O homem a minha frente que estava prestes a virar pó novamente, urrava de dor e de desespero. O fogo que começou a derreter seus pés agora já se espalhou por todo o seu corpo. O fato de que eu usei o meu galpão pra fazer isso foi meio estúpido eu admito, mas o teto móvel fez algo parecido como uma chaminé de uma lareira. Eu disse lareira? Desculpa, quis dizer fogueira... humana, pra ser mais específica.

O homem a minha frente fez algo que para muitos vai ser difícil de entender, eu sei, eu não conseguia entender no início também. Mas quando acontece com você... você desiste de entender e faz o que sua cabeça manda. Com certeza já morto, pego o extintor e vou apagando o resto que ainda pegava fogo. Depois de suspirar do cansaço, deito o homem no chão com plástico e começo a remover sua arcaria dentaria, eu tentei fazer isso enquanto ele estava vivo, mas o desgraçado tentava me morder, então desisti, mas fiz ele sofrer da mesma forma.

Depois de usar o mesmo plástico para embrulhar o corpo, tiro uma foto antes, usando uma kodak printomatic, o que chamamos hoje de polaroid ou foto impressão instantânea. Ainda não sei o porquê de fazer, mas lembro que desde pequena fui fotografada quando fazia algo que meus pais gostavam, mas fazer algo que eu gosto merece ser lembrado mesmo. Ainda não sei para onde enviar essas fotos ou se apenas mantenho comigo para me lembrar... talvez seja só para isso mesmo.

Balanço o pequeno papel para fazer a mágica da impressão, olho para o corpo cremado e duro como pedra, olho para meu relógio que marca quatro e quinze da manhã. Apenas três horas para a minha aula começar, nada de dormir, apenas terminar isso aqui e correr para me trocar. Graças ao meu eu do passado encontrei esse galpão a venda no meio da floresta, no início achei que tinha desperdiçado dinheiro, mas sabia que eu subconsciente iria me surpreender. Uso ele agora para fazer o que eu faço de melhor, depois é claro da minha primeira paixão, que é dar aula.

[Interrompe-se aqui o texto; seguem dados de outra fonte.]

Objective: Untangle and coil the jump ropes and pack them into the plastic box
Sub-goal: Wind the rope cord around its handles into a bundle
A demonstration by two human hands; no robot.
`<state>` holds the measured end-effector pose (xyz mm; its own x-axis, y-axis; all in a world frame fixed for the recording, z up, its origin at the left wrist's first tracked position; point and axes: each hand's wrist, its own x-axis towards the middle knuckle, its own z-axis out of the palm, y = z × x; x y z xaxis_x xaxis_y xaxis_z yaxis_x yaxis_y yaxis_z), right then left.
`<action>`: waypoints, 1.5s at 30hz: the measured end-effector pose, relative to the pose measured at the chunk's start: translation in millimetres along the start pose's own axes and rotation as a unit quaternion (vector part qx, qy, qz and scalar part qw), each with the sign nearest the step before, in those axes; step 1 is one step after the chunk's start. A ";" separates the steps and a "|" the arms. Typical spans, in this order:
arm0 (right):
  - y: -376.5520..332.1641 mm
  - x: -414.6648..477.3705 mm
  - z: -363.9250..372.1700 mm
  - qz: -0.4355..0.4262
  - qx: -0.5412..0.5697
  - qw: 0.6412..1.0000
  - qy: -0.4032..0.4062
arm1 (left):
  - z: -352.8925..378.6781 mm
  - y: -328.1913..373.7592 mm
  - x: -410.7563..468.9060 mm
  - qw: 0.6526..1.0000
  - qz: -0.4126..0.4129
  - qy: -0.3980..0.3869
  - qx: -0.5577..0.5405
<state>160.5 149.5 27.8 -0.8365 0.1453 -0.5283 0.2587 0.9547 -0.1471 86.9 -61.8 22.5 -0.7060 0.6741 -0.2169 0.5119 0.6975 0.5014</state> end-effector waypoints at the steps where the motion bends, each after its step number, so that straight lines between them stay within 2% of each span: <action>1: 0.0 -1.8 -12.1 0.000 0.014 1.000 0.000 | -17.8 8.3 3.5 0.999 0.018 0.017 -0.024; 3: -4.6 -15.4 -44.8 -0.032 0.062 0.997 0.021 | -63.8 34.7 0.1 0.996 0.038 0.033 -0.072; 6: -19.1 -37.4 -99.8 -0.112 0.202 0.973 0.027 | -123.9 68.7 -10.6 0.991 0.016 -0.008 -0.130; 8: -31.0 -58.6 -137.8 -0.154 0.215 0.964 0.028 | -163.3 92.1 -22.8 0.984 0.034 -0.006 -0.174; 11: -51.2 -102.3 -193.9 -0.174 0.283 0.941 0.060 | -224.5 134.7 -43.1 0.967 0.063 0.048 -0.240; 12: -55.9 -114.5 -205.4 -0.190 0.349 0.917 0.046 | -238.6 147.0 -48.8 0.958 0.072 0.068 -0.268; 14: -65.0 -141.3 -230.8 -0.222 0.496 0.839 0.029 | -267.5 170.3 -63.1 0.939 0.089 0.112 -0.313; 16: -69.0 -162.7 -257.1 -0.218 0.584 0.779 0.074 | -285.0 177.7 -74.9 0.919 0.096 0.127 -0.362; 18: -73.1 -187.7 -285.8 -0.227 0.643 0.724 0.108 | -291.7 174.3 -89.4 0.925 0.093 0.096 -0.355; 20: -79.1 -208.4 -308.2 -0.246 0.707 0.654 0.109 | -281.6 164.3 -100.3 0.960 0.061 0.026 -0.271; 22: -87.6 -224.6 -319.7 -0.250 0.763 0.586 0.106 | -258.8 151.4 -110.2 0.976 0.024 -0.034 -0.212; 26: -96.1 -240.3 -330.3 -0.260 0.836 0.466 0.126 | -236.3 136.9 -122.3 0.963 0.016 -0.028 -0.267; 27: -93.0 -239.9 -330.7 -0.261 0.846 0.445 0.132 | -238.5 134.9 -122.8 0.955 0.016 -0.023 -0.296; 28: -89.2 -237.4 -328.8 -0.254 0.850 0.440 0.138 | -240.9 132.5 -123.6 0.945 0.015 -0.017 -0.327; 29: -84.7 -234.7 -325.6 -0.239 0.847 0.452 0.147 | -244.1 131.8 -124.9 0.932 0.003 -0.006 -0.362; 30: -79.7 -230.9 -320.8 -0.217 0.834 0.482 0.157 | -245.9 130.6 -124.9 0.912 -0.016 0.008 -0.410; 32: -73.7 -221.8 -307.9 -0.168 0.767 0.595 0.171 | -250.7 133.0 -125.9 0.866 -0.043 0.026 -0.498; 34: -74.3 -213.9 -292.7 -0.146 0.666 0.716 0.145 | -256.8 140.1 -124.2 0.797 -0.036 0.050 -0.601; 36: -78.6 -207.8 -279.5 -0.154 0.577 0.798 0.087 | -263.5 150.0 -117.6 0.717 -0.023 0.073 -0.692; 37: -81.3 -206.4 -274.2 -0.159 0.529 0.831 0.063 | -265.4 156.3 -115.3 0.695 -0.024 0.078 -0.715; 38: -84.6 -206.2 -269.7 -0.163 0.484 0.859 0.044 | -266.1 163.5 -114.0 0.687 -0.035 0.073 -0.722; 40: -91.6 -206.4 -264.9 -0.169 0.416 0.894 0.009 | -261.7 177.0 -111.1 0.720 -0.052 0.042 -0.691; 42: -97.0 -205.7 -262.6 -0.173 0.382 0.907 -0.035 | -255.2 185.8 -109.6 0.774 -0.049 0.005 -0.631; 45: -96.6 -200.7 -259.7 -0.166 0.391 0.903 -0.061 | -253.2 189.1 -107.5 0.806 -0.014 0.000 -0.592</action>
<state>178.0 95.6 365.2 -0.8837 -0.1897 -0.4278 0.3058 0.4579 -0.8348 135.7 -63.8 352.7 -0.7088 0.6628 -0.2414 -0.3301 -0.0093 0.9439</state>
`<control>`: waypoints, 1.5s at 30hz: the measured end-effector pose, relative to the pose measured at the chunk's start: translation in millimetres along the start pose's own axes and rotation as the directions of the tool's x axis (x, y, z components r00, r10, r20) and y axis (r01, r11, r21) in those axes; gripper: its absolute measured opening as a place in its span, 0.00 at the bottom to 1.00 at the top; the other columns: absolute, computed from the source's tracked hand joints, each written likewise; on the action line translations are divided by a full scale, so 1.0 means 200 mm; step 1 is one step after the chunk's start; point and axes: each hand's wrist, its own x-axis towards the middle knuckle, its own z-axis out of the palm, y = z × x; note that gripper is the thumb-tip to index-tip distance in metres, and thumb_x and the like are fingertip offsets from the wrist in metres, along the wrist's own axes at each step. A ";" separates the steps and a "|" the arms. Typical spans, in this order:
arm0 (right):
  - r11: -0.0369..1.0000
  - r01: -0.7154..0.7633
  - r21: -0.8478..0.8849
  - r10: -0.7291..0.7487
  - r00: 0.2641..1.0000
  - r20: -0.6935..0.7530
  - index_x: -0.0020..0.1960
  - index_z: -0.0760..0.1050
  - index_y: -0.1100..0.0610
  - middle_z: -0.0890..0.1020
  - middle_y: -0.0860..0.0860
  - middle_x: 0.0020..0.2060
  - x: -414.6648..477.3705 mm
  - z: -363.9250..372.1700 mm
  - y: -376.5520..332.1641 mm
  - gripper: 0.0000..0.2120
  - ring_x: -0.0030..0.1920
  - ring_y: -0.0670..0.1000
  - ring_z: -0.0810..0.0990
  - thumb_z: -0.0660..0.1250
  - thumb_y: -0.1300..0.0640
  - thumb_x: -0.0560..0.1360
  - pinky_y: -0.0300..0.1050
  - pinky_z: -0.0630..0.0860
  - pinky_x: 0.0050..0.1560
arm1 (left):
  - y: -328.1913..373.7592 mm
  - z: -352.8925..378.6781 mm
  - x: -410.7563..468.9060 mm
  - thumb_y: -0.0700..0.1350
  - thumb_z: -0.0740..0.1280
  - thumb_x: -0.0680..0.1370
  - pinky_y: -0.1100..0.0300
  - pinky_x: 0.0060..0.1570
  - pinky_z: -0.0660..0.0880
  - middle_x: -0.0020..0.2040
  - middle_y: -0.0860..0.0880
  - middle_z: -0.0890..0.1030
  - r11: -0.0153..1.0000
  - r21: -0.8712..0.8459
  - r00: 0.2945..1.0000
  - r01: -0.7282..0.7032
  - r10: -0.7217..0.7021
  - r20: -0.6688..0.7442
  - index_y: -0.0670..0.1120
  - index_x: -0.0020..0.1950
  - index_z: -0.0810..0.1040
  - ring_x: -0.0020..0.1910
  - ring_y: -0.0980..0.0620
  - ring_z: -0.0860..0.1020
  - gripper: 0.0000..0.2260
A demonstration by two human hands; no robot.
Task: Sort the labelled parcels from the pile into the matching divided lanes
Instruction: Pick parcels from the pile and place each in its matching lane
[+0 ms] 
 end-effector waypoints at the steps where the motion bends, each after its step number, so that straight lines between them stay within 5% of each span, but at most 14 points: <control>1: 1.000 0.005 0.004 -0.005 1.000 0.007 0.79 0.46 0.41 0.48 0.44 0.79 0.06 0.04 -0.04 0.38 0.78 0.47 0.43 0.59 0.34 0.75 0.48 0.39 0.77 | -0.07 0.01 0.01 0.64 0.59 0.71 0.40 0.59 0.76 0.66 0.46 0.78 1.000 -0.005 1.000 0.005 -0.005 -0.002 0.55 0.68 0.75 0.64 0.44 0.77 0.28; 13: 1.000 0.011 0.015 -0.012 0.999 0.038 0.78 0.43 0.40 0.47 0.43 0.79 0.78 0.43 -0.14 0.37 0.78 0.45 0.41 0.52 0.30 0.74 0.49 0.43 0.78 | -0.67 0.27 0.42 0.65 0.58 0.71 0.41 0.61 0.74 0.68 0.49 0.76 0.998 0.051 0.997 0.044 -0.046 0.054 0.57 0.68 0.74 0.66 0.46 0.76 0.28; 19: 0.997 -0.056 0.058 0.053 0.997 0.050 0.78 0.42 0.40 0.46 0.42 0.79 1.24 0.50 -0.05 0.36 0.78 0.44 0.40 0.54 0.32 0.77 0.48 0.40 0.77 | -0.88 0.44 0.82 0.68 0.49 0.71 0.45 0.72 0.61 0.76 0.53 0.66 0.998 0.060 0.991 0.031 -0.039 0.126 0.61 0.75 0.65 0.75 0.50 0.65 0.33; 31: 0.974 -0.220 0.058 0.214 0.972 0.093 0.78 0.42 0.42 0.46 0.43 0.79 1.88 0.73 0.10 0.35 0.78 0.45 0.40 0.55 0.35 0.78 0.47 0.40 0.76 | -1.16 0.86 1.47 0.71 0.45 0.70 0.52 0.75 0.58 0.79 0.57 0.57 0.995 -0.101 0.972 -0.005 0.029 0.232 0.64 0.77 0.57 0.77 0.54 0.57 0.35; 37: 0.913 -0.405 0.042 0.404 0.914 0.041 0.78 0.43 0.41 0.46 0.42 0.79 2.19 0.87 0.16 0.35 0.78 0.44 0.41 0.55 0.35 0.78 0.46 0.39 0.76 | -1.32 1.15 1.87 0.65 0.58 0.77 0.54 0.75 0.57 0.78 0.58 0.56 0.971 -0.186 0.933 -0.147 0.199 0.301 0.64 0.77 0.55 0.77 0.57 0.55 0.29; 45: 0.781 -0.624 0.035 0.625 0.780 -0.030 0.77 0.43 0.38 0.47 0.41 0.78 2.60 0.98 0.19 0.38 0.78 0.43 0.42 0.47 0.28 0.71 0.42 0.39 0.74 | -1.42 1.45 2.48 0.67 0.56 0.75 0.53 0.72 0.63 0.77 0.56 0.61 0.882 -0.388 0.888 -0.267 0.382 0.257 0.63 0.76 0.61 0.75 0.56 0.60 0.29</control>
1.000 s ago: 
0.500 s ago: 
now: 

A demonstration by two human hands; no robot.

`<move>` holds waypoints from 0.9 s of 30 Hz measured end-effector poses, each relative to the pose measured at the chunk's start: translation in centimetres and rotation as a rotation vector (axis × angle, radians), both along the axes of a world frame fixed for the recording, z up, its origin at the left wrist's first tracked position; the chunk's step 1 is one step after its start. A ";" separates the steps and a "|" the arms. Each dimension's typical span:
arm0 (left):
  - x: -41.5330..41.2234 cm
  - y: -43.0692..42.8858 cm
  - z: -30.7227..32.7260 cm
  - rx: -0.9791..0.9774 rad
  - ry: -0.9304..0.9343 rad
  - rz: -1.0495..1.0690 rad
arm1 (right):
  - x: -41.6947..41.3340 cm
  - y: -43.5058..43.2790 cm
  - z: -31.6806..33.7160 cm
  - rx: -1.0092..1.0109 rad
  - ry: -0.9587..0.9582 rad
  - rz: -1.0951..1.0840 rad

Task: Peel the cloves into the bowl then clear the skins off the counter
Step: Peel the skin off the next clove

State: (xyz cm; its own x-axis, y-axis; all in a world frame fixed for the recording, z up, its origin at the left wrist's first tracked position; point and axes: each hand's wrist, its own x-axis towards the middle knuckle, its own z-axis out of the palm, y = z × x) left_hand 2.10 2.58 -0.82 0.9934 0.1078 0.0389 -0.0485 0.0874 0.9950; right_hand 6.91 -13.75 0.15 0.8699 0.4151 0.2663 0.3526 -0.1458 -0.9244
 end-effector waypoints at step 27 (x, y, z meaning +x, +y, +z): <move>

Abro a pequena porta do galpão para fazer a verificação do local, nenhum enxerido, menos trabalho. Abro a picape colocando dentro do carro mesmo. Demorei quase uma hora para deixar o corpo no outro lado da floresta, e antes de deixar o corpo no lugar que eu quero, ainda tenho que caminhar com ele para não deixar as marcas de pneus na trilha. O maior trabalho que tenho é de fazer um buraco na vertical, não faço ideia do porquê ainda faço assim, mas uma vez fiz na horizontal e a polícia meses depois encontrou, então meio que não duvidei da sorte e nunca mais vou tentar.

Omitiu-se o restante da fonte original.